Again, I think it would be better not to use the term identifier at all with regard to tokens. Otherwise, I think people will use them anywhere that the URI can be used. The preferred identifier is the URI. I think we should call a token a text string that can be used in content negotiation by query string argument, as the value designating a profile. The preferred token can be specified in the profile itself and can be listed alongside the URI in any listing of available profiles.

rob-metalinkage commented 5 years ago

@agreiner I think that is an editorial change we should be able to accommodate - the doc is frozen for now but we should attempt to reach an agreement here to make this wording change.

nicholascar commented 5 years ago

If new wording will suffice here, I will make a PR to show how the change will be implemented (there may be multiple places that need changing if the term "identifier" is not to be used) but will hold off requesting a merge of that PR until the review period freeze is over.

aisaac commented 5 years ago

@agreiner I understand the concern, but the name of the name of the property does not include "prefered", it is only in the definition where (now) it is said it is for when the URI can't be used. https://w3c.github.io/dxwg/prof/#Property:hasToken

Also, for me the token can be useful in other circumstances than Conneg, and it's good that the spec would leave it also open a bit, when something can be used.

(and now maybe I'm going to touch on other aspects than conneg, I will not be offended if someone declares this completely off-scope)

For example tokens could be very useful in human-readable doc, to control how one mentions a profile there.
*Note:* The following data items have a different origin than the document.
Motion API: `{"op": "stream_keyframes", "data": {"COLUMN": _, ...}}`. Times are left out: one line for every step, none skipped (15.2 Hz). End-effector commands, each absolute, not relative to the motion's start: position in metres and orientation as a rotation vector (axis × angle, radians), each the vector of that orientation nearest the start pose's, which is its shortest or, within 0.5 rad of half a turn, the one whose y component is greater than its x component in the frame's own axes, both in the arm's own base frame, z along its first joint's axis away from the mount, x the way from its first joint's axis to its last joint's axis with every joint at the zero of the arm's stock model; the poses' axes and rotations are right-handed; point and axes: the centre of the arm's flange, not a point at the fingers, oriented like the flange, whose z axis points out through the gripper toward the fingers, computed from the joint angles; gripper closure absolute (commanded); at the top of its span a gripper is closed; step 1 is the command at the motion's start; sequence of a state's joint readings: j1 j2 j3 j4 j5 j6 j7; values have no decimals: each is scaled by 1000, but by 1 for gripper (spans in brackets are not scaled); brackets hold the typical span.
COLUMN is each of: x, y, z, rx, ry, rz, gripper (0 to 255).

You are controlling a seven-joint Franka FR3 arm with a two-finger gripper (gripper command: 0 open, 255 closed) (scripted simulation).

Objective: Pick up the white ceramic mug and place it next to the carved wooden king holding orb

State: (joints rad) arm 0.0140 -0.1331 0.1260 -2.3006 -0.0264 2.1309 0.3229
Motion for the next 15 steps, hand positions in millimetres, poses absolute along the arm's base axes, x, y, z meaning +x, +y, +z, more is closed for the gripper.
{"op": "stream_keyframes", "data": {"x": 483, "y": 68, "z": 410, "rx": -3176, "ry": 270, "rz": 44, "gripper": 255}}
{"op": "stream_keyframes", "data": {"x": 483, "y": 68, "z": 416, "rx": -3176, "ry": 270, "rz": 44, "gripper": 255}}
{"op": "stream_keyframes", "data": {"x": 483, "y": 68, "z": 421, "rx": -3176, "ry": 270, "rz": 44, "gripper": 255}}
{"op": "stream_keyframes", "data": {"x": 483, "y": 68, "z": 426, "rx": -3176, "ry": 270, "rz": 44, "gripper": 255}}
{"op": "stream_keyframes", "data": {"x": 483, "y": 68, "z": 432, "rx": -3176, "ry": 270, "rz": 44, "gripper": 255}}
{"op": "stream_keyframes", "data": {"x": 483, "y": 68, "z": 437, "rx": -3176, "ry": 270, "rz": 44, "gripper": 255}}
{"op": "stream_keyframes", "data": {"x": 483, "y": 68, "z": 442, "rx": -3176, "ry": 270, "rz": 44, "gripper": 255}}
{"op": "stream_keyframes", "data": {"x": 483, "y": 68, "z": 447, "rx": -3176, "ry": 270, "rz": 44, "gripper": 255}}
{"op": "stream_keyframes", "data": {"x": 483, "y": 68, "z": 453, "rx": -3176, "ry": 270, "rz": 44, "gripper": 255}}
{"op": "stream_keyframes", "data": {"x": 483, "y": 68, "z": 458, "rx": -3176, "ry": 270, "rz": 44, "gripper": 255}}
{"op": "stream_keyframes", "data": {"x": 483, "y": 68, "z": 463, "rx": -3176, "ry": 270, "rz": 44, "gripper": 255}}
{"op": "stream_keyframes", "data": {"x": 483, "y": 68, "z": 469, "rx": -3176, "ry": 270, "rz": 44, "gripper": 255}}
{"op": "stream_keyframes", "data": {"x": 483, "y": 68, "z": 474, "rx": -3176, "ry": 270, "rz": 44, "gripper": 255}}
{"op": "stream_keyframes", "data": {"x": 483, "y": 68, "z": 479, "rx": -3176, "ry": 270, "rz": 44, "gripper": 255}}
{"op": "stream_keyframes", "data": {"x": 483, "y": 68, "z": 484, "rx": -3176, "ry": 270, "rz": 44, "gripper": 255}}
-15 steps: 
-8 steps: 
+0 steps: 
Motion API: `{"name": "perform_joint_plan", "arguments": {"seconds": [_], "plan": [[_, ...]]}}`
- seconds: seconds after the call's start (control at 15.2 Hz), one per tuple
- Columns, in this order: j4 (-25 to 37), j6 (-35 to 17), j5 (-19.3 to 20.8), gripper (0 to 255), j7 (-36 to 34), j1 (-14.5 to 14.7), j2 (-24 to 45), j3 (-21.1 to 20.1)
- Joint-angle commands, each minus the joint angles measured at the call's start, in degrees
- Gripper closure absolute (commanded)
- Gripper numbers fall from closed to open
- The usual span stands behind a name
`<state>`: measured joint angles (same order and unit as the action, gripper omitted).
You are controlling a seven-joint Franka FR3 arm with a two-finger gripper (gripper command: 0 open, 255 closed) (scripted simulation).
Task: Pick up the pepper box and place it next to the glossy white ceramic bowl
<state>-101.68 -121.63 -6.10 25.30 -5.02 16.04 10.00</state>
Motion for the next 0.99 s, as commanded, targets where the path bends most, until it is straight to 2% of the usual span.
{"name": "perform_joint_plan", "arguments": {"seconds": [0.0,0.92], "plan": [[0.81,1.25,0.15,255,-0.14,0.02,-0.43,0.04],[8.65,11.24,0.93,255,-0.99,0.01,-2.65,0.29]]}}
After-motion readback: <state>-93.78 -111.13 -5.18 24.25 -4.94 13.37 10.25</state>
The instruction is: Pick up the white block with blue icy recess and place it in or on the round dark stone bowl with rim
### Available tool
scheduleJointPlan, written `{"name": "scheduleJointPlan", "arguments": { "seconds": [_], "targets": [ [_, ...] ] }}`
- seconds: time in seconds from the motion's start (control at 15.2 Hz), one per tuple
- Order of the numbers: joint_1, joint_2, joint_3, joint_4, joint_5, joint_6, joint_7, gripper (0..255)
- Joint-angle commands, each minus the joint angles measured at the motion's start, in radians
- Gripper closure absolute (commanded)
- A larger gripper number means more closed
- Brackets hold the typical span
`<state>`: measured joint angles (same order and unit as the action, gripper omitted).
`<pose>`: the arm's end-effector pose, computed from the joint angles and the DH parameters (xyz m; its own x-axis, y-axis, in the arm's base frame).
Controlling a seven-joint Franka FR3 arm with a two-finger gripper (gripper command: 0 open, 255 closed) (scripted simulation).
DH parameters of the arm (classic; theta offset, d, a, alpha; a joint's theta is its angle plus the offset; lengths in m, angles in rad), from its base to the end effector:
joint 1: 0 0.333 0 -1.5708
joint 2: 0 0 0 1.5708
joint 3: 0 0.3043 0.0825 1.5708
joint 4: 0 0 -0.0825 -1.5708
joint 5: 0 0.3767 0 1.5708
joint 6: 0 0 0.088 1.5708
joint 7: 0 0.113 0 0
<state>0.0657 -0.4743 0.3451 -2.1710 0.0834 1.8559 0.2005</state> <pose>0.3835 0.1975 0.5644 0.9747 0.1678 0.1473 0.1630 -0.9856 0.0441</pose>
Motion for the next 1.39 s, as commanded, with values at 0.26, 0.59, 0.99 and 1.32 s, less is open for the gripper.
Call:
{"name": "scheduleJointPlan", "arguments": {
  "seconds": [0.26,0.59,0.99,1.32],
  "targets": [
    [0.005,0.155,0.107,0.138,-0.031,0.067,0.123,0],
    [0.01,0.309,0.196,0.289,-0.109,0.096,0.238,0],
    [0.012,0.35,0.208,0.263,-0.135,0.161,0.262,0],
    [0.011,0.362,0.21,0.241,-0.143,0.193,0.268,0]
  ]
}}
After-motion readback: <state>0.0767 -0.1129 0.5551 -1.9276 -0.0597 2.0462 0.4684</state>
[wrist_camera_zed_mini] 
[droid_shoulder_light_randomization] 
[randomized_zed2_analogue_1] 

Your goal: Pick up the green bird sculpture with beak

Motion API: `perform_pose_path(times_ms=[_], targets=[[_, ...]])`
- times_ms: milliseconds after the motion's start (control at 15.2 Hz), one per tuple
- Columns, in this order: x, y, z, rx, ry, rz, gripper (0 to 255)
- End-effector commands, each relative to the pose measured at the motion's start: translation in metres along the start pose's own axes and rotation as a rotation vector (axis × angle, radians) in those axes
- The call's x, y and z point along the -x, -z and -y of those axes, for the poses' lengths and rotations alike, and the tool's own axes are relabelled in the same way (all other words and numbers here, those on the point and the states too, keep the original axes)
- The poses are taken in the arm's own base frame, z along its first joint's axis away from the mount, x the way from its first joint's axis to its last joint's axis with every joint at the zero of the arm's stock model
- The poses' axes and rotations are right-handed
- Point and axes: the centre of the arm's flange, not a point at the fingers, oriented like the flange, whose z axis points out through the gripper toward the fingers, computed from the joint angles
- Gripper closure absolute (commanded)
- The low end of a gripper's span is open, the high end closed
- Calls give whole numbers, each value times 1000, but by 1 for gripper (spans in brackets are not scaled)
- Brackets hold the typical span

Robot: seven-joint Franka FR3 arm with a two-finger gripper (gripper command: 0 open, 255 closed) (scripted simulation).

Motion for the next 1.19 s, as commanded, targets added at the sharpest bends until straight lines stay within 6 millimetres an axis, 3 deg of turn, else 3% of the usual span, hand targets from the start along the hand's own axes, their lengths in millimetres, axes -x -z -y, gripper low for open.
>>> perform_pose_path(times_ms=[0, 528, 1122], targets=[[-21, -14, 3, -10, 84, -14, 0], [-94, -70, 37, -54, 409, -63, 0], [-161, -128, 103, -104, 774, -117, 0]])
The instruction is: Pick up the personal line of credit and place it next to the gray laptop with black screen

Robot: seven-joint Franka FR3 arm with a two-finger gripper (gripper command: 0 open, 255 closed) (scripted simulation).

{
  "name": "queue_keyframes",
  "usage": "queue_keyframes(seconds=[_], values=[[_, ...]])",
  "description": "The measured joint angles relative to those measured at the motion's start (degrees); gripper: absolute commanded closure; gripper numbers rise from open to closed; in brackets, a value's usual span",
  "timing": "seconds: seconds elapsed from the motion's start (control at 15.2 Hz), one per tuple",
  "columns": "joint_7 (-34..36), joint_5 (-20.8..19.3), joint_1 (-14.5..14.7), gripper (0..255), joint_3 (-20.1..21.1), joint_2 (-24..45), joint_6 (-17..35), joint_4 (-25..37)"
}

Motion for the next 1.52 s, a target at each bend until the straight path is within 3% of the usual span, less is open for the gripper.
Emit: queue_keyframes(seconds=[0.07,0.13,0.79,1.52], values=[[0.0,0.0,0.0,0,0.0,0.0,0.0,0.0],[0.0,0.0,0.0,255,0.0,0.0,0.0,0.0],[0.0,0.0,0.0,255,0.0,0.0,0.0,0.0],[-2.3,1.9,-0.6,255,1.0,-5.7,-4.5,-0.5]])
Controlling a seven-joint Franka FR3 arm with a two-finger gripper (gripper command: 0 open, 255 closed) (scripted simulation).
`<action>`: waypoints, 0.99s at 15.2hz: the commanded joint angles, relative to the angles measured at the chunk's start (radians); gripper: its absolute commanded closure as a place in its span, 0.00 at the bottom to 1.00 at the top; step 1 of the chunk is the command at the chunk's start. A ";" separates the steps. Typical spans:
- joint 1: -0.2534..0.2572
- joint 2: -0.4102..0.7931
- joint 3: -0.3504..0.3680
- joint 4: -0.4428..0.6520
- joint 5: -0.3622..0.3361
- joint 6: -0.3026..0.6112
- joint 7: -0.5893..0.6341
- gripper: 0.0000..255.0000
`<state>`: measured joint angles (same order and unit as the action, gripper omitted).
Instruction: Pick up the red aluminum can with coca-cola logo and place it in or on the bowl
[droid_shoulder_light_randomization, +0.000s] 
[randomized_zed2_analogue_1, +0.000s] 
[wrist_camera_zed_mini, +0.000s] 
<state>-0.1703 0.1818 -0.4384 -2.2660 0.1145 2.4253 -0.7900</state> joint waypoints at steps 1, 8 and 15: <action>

It would be good if what people use in documents can be said to be an identifier, too, albeit within the scope of a (set of) document. And it's even better they use the same string as the one that's use in Conneg. This is the sort of trick that helps developers a lot when they implement something, isn't it?

There are certainly some risks, but in fact I believe the property as it is defined actually offers more benefits than risks with respect to controlling the proliferation of "identifiers" across the board. I.e. I believe the situation would be worse without the property as it stands.

And I have read the arguments about the lack of central authority/registry. So again yes there's a risk, but at least the properties allows the creator of the profile (if they're in control of the PROF metadata served at the URI for the profile) to have a authoritative say in how they prefer things to be done.

nicholascar commented 4 years ago

I've just checked the doc: "identifier": appears 4 times: 3 in relation to token in the hasToken property definition & usage note. In those two areas, qualification text such as "in circumstances where its URI cannot be used" is present, so there doesn't seem to be much point changing anything.